Les élus présents, parmi lesquels Denis Granjean Maire-adjoint à l’Urbanisme de Nancy et Jean Rouger Maire de Saintes, tous deux vice-présidents de l’Association nationale précitée, ont fait connaître au ministre leur grande inquiétude pour le patrimoine et les paysages des villes à secteurs protégés.
Benoist Apparu a insisté sur la nécessaire densification des agglomérations urbaines de toute nature dès lors que, par ailleurs, la maîtrise foncière voulue par la loi Grenelle II interdirait de continuer l’urbanisation des terres agricoles aujourd’hui consommatrices de 66.000 hectares chaque année.
Un débat a alors eu lieu sur les choix à faire entre la construction neuve et la restauration des logements vacants. Sur l’une de mes questions Benoist Apparu a évalué à 2 millions le nombre de logements vacants sur le territoire français.
Il a cependant refusé de se prononcer sur une grande politique de restauration estimant que ces logements restaurés ne conviendraient sans doute pas aux demandeurs de logement.
Pourtant, les jeunes étudiants et les personnes âgées, se satisferaient sans doute de la possibilité de rester dans un cadre de vie qui est le leur dès lors que ces logements seraient mis en état en respectant les règles du centre historique et sa mixité sociale traditionnelle.

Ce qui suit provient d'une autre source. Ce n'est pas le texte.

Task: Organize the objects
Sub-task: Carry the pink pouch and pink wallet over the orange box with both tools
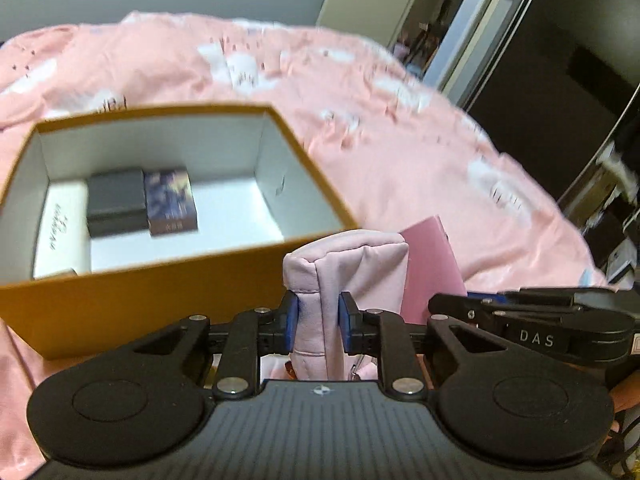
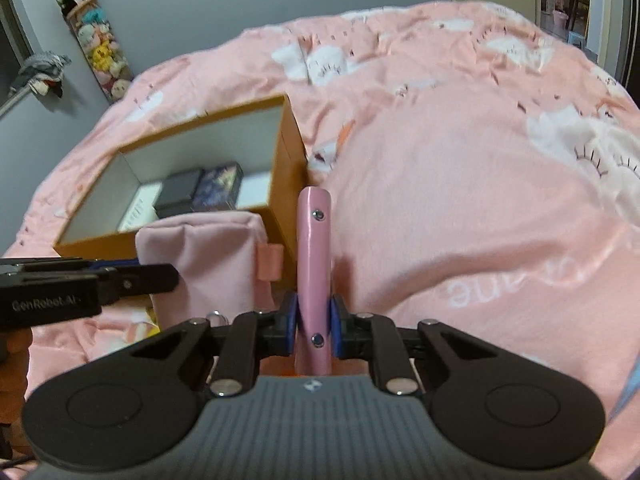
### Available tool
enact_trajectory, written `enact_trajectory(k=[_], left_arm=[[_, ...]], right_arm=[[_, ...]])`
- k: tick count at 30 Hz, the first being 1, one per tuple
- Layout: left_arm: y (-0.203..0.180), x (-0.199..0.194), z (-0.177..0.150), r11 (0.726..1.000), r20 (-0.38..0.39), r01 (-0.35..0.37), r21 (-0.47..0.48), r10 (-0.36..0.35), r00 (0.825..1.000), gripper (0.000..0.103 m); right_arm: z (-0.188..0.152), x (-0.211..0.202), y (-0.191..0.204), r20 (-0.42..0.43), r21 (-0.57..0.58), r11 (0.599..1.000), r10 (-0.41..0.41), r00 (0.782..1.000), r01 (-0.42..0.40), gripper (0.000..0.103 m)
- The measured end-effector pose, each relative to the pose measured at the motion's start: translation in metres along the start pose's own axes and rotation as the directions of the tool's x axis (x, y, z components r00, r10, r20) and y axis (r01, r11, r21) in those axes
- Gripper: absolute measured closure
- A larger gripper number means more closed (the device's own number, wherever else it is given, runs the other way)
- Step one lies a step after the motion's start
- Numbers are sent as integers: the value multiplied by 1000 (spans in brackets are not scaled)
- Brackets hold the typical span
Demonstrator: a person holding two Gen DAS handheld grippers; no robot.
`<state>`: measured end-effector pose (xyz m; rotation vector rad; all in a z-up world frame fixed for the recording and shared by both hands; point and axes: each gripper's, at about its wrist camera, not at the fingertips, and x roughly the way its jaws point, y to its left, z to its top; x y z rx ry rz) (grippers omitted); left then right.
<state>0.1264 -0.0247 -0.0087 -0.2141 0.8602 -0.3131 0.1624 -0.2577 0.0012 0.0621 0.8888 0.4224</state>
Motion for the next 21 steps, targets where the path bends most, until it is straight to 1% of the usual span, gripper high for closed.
enact_trajectory(k=[4,7,11,13,15,18,21], left_arm=[[9,-22,15,999,50,21,-35,-19,999,80],[16,-42,28,999,72,-4,-55,8,997,80],[35,-64,49,996,129,-9,-85,20,991,80],[45,-68,61,996,143,-42,-85,54,988,80],[55,-66,73,993,143,-79,-89,91,986,80],[73,-57,87,989,115,-106,-103,118,986,80],[96,-40,98,983,69,-128,-131,138,988,80]], right_arm=[[13,-20,4,39,14,998,59,997,-60,86],[28,-34,14,81,-10,997,75,994,-74,86],[55,-43,32,125,-80,993,99,987,-89,86],[70,-39,42,127,-103,989,121,985,-108,86],[86,-28,51,113,-111,985,143,983,-131,86],[108,5,63,57,-87,983,165,985,-160,86],[126,50,74,-18,-80,988,132,991,-133,86]])
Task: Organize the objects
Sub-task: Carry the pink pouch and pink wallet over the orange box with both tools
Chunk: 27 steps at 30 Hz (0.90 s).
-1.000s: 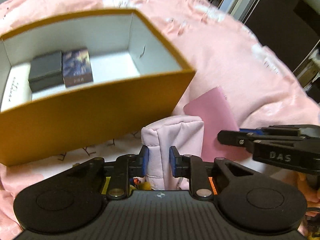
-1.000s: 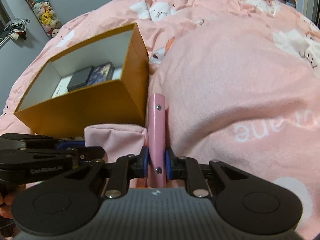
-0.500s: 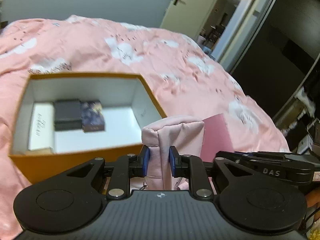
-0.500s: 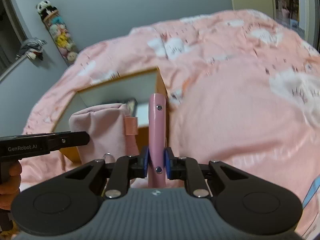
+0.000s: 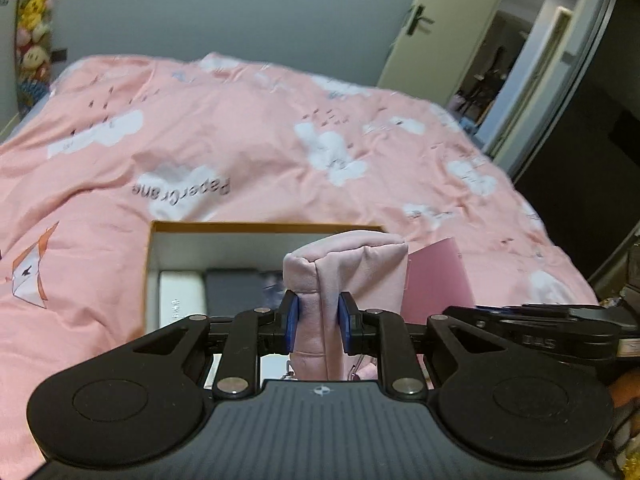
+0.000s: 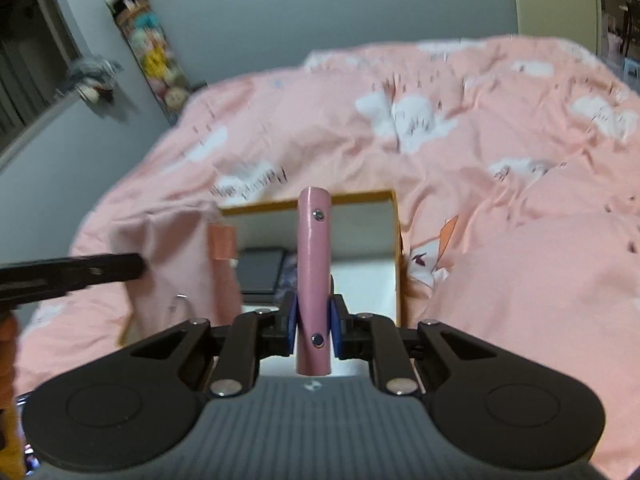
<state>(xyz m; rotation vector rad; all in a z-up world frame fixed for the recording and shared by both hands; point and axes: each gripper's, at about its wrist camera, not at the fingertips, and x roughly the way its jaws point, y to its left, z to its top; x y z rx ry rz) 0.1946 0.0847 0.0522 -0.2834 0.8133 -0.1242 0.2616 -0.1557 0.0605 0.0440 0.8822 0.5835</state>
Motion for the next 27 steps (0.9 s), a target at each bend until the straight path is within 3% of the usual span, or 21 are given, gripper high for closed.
enact_trajectory(k=[8,12,24,27], left_arm=[[37,46,3,999,-106,-18,-32,15,994,79],[48,66,4,999,-141,-2,-44,-4,990,79],[57,97,8,1000,-192,-1,-29,-5,981,79],[58,100,7,999,-201,-6,-33,-1,980,79]], right_arm=[[20,106,10,-151,-43,994,-107,983,101,85],[26,140,7,-217,-21,995,-104,971,102,85],[35,173,-7,-294,48,995,-69,953,87,84],[38,175,-6,-317,19,997,-67,946,77,84]])
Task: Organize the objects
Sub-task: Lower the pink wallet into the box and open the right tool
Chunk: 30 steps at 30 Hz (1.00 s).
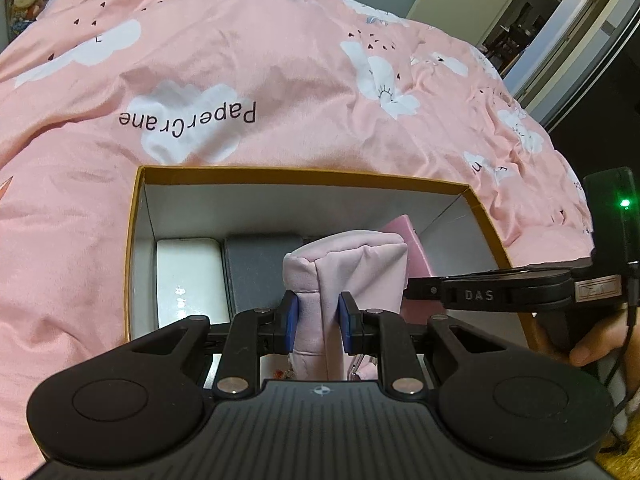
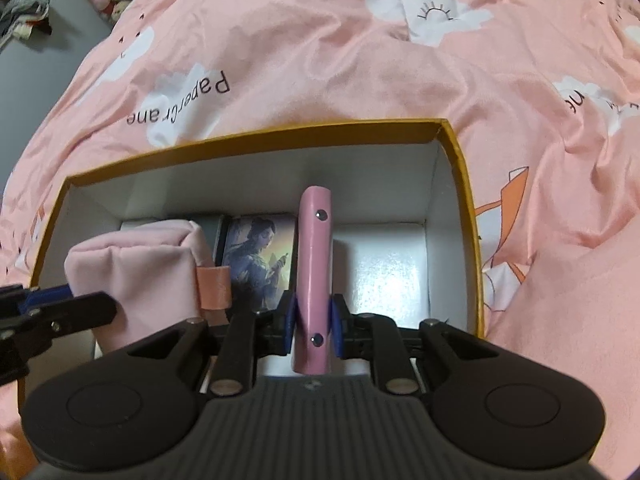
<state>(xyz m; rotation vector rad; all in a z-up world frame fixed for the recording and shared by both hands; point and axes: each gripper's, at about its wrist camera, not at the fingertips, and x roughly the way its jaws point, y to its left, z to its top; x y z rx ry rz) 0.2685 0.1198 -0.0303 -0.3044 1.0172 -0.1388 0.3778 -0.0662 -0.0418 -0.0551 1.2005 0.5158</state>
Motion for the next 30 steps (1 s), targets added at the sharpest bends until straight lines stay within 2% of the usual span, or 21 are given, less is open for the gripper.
enact_trajectory(k=[4,8,10,15,21,26,30], left_arm=[[-2,-1,0,1000,3,0,5,0,1000,79],[-5,-1,1,1000,1,6,13,-6,1000,79],[-6,-1,1,1000,0,7,16,-7,1000,79],[-7,-4,0,1000,-2,19,19,-19,1000,79],[-7,-6,-1,1000,-2,18,19,-18,1000,79],[-6,-7,0,1000,-2,20,19,-20,1000,79],[-5,-8,0,1000,0,23,18,-23,1000,79]], right_arm=[[-2,-8,13,37,-144,987,-63,997,68,79],[-5,-18,20,71,-290,948,-113,991,129,71],[-7,-21,21,78,-362,921,-122,989,142,71],[-18,-25,26,51,-559,818,-130,990,136,71],[-34,-6,37,-66,-746,663,-162,985,59,72],[-43,12,45,-53,-841,535,-236,970,84,72],[-47,22,43,-53,-870,484,-272,961,89,72]])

Ce discours, très transversal (l’Association nationale des villes d’Art regroupe des villes de droite et des villes de gauche) a beaucoup de mal à être entendu aujourd’hui par les hautes instances de l’Etat.
Le débat rejoint évidemment ceux dont nous vous avons parlé sur ce site récemment : la construction en hauteur à Saint-Cloud, à Versailles, à Garches, dans l’Ile Seguin, pour ne citer que quelques unes des villes concernées.
Au cours de son discours programme, François Hollande, pour sa part, a indiqué qu’il ferait en sorte que les terrains appartenant à l’Etat soient mis à la disposition gratuite des collectivités locales afin d’accélérer la construction des logements sociaux. Il a également précisé que le quota de logements sociaux de la loi SRU serait porté à 25% avec une pénalité pour inexécution de l’objectif multipliée par cinq.
Le candidat socialiste escompte deux millions et demi de logements nouveaux sur son futur quinquennat dont 150.000 très sociaux.
Sauf erreur il ne parle pas à ce jour des logements vacants.
Aujourd’hui, la très sympathique Fondation Abbé Pierre demande, « façon Nicolas Hulot », aux candidats de prendre par écrit des engagements pour le logement que nous vous laissons le soin de lire sur le site de la Fondation : www.fondation-abbe-pierre.fr. Vous verrez que celle-ci demande entre autre d’introduire la notion de développement durable dans les quartiers populaires et de reconstruire des logements sur les secteurs démolis.
Les membres des associations du patrimoine doivent participer aux débats ainsi ouverts pour y jouer leur rôle :
- demander que les communes s’occupent par priorité des logements vacants, en respectant les paysages et l’harmonie de la ville et, bien sûr, en garantissant ainsi une vraie mixité sociale apaisée ;
- ne pas oublier les entrées de ville si lamentables en France ;
- rappeler que, pour ce faire, une vraie politique d’incitation fiscale doit être mise en place pour que les fonds du secteur privé y soient associés. Cela suppose un changement de cap assez radical par rapport aux options actuellement suivies.